(Material provided Opens)

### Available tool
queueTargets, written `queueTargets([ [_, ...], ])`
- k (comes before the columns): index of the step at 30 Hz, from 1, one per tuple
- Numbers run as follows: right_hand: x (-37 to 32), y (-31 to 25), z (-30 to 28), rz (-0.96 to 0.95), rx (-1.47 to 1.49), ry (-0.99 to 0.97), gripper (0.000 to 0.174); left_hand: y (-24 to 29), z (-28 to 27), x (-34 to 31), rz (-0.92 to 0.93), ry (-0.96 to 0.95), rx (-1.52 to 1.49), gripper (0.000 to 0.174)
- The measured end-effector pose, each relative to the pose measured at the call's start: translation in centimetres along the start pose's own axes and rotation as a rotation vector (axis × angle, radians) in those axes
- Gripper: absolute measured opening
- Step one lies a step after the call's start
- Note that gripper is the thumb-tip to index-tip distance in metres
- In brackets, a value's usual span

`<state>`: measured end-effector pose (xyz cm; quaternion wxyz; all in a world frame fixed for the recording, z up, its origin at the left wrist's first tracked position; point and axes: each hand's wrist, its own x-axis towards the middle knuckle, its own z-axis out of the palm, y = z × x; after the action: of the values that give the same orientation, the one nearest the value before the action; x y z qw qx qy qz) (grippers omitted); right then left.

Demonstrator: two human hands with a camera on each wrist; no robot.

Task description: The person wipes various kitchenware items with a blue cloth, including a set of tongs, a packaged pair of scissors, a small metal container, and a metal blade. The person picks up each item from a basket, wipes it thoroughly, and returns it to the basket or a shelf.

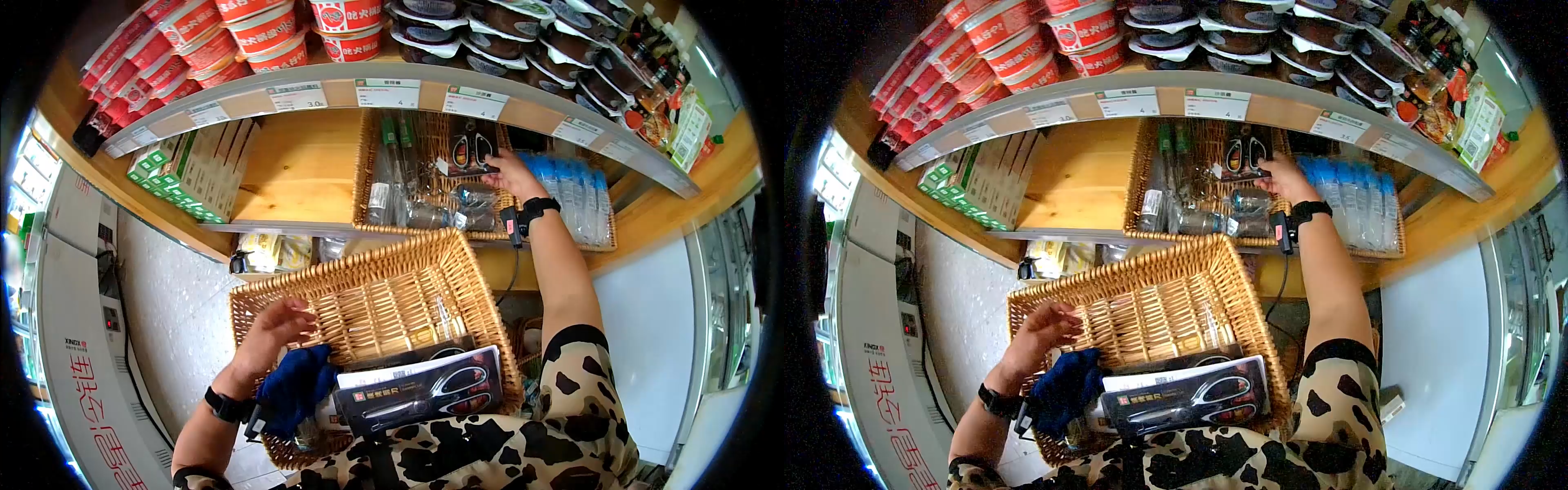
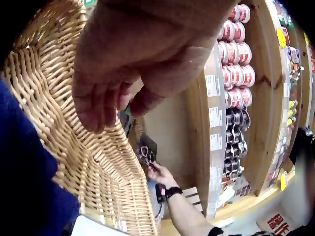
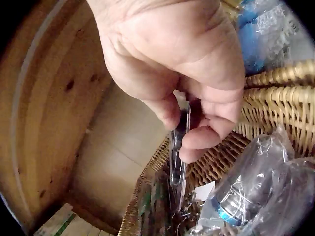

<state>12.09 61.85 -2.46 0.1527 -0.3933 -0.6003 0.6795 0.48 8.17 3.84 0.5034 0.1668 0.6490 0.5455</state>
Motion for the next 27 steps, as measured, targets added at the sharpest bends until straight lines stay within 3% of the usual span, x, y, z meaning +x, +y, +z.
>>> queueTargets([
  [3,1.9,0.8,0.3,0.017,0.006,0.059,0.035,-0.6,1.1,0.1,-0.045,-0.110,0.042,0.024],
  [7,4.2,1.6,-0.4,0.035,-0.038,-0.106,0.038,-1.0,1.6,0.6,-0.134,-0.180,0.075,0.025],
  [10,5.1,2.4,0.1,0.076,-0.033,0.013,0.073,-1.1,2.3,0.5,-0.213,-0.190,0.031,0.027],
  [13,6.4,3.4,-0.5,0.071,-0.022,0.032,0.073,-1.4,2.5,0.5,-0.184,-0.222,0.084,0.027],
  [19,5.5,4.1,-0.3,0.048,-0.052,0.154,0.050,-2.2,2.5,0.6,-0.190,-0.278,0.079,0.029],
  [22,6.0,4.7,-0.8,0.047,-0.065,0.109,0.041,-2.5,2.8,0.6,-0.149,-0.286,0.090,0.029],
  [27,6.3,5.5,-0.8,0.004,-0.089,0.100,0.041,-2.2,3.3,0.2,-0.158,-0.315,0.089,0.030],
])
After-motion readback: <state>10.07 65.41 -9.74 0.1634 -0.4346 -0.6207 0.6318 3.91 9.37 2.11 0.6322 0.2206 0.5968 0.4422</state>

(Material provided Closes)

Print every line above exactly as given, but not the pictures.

Exercise result
### Available tool
queueTargets, written `queueTargets([ [_, ...], ])`
- k (comes before the columns): index of the step at 30 Hz, from 1, one per tuple
- Numbers run as follows: right_hand: x (-37 to 32), y (-31 to 25), z (-30 to 28), rz (-0.96 to 0.95), rx (-1.47 to 1.49), ry (-0.99 to 0.97), gripper (0.000 to 0.174); left_hand: y (-24 to 29), z (-28 to 27), x (-34 to 31), rz (-0.92 to 0.93), ry (-0.96 to 0.95), rx (-1.52 to 1.49), gripper (0.000 to 0.174)
- The measured end-effector pose, each relative to the pose measured at the call's start: translation in centimetres along the start pose's own axes and rotation as a rotation vector (axis × angle, radians) in those axes
- Gripper: absolute measured opening
- Step one lies a step after the call's start
- Note that gripper is the thumb-tip to index-tip distance in metres
- In brackets, a value's usual span

`<state>`: measured end-effector pose (xyz cm; quaternion wxyz; all in a world frame fixed for the recording, z up, its origin at the left wrist's first tracked position; point and axes: each hand's wrist, its own x-axis towards the middle knuckle, its own z-axis out of the palm, y = z × x; after the action: of the values that give the same orientation, the one nearest the value before the action; x y z qw qx qy qz) (grippers omitted); right then left.

Demonstrator: two human hands with a camera on each wrist; no robot.

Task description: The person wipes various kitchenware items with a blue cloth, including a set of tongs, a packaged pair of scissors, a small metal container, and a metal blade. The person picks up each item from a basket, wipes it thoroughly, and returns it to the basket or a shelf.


<state>12.09 61.85 -2.46 0.1527 -0.3933 -0.6003 0.6795 0.48 8.17 3.84 0.5034 0.1668 0.6490 0.5455</state>
Motion for the next 27 steps, as measured, targets added at the sharpest bends until straight lines stay within 3% of the usual span, x, y, z meaning +x, +y, +z.
>>> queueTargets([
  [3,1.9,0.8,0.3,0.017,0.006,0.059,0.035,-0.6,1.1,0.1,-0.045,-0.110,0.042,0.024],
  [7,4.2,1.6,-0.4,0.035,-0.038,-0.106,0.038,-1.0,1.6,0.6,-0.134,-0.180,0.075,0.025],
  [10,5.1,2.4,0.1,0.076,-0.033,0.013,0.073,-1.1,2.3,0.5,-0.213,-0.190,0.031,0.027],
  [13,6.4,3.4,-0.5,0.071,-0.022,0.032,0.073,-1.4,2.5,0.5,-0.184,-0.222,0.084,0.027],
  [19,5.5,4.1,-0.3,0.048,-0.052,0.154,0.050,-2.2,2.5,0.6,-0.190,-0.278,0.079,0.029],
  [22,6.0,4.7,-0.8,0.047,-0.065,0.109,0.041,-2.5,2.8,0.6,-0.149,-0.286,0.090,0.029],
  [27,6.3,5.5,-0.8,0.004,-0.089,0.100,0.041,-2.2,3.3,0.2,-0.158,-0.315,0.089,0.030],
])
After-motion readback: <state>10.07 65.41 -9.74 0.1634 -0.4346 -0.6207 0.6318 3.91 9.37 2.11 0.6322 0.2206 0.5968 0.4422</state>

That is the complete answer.